* **TASK TO CARRY OUT**
Please repeat the listing exactly, starting at its first line and stopping after the line that contains "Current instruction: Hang".

* **DATA SECTION**

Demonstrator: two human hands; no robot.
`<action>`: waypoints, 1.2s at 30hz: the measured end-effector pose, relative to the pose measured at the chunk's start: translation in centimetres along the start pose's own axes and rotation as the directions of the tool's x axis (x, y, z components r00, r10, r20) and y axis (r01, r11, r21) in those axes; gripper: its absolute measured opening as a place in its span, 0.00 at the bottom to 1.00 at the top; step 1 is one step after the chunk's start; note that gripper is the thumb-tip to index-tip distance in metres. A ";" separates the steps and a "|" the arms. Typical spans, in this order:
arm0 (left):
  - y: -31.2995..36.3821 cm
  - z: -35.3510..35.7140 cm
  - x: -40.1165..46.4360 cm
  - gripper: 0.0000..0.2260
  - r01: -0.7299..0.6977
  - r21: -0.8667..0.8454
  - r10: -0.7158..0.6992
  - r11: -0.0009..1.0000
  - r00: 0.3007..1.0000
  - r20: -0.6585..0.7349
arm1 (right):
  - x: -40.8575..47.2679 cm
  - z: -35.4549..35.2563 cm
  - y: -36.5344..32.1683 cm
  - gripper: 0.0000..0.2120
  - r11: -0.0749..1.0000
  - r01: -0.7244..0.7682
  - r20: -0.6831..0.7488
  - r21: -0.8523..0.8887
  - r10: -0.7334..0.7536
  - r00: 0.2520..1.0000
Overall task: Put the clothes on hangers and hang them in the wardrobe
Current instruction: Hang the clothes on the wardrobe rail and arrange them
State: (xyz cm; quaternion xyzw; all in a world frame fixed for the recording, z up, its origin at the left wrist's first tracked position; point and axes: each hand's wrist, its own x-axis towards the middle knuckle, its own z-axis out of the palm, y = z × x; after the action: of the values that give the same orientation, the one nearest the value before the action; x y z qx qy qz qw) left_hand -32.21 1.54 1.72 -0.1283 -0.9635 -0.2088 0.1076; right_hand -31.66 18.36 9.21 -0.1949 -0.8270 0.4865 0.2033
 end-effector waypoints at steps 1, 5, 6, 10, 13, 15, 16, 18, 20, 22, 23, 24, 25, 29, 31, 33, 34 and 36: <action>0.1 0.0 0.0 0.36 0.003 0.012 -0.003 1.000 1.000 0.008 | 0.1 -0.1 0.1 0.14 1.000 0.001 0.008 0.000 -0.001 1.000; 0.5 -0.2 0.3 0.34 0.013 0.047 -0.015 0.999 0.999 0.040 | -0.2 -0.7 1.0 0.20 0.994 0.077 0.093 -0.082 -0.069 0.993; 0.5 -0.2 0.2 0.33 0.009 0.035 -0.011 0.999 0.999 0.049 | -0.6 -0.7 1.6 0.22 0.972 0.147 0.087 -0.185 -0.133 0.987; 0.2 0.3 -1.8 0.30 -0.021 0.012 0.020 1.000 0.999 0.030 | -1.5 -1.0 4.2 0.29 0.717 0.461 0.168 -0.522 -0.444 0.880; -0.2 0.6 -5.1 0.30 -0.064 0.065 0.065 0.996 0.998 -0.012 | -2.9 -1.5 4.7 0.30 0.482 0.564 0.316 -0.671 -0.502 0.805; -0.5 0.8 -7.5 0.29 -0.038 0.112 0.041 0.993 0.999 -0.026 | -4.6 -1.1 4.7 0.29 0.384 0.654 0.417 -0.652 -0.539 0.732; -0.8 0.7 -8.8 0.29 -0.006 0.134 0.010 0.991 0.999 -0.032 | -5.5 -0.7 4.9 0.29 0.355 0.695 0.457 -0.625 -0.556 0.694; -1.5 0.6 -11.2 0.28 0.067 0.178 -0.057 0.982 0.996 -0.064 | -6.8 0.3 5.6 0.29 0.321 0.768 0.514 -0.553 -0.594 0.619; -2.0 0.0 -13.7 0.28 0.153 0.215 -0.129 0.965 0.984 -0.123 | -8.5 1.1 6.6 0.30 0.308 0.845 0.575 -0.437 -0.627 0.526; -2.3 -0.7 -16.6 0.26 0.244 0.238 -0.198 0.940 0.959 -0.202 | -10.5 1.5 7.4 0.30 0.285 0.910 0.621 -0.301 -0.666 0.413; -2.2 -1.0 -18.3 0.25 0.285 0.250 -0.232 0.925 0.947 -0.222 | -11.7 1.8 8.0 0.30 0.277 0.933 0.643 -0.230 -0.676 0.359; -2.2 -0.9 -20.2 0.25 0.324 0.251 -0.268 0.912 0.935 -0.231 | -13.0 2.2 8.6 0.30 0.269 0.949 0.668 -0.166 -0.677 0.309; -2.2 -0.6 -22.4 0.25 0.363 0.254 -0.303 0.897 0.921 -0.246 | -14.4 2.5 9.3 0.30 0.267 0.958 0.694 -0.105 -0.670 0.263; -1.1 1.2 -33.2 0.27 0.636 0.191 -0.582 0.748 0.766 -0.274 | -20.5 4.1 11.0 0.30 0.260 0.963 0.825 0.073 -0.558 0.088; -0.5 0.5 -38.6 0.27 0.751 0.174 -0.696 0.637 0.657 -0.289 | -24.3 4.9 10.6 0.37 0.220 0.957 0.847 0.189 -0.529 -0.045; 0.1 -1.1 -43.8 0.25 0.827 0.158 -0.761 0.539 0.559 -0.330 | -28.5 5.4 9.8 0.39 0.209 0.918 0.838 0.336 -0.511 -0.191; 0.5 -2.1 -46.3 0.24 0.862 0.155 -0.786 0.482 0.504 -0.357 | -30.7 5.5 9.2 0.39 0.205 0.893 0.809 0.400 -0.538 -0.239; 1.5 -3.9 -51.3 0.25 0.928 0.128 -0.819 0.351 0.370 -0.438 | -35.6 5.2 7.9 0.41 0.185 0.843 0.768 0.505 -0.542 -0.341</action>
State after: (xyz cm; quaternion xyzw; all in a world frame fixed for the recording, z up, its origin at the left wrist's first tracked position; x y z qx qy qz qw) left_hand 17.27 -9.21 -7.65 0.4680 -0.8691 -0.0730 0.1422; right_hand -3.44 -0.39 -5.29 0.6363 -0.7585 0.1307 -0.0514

* **WRITTEN ANSWER**
Demonstrator: two human hands; no robot.
`<action>`: waypoints, 1.2s at 30hz: the measured end-effector pose, relative to the pose measured at the chunk's start: translation in centimetres along the start pose's own axes and rotation as the directions of the tool's x axis (x, y, z components r00, r10, r20) and y axis (r01, r11, r21) in those axes; gripper: its absolute measured opening as a place in its span, 0.00 at the bottom to 1.00 at the top; step 1 is one step after the chunk's start; note that gripper is the thumb-tip to index-tip distance in metres. A ";" separates the steps and a "|" the arms. Typical spans, in this order:
arm0 (left):
  - y: -31.2995..36.3821 cm
  - z: -35.3510..35.7140 cm
  - x: -40.1165..46.4360 cm
  - gripper: 0.0000..0.2260
  - r01: -0.7299..0.6977
  - r21: -0.8667..0.8454
  - r10: -0.7158..0.6992
  - r11: -0.0009..1.0000
  - r00: 0.3007..1.0000
  - r20: -0.6585..0.7349
arm1 (right):
  - x: -40.8575..47.2679 cm
  - z: -35.4549..35.2563 cm
  - y: -36.5344..32.1683 cm
  - gripper: 0.0000..0.2120
  - r11: -0.0749..1.0000
  - r01: -0.7244..0.7682
  - r20: -0.6831..0.7488
  - r21: -0.8523..0.8887
  - r10: -0.7334..0.7536
  - r00: 0.2520..1.0000
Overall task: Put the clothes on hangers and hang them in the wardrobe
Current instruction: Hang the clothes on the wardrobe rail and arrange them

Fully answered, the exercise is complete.